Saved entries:
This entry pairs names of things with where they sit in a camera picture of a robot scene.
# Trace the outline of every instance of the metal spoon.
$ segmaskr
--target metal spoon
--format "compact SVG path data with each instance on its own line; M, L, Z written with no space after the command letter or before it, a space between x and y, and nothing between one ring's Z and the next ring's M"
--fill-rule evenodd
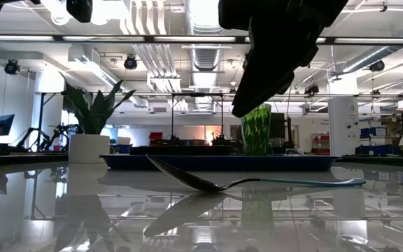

Your goal:
Look through the entries and return each line that has the word "instance" in it.

Completed task:
# Trace the outline of every instance of the metal spoon.
--format "compact SVG path data with each instance on its own line; M, L, Z written with no space after the command letter or before it, a space between x and y, and nothing between one ring's Z and the next ring's M"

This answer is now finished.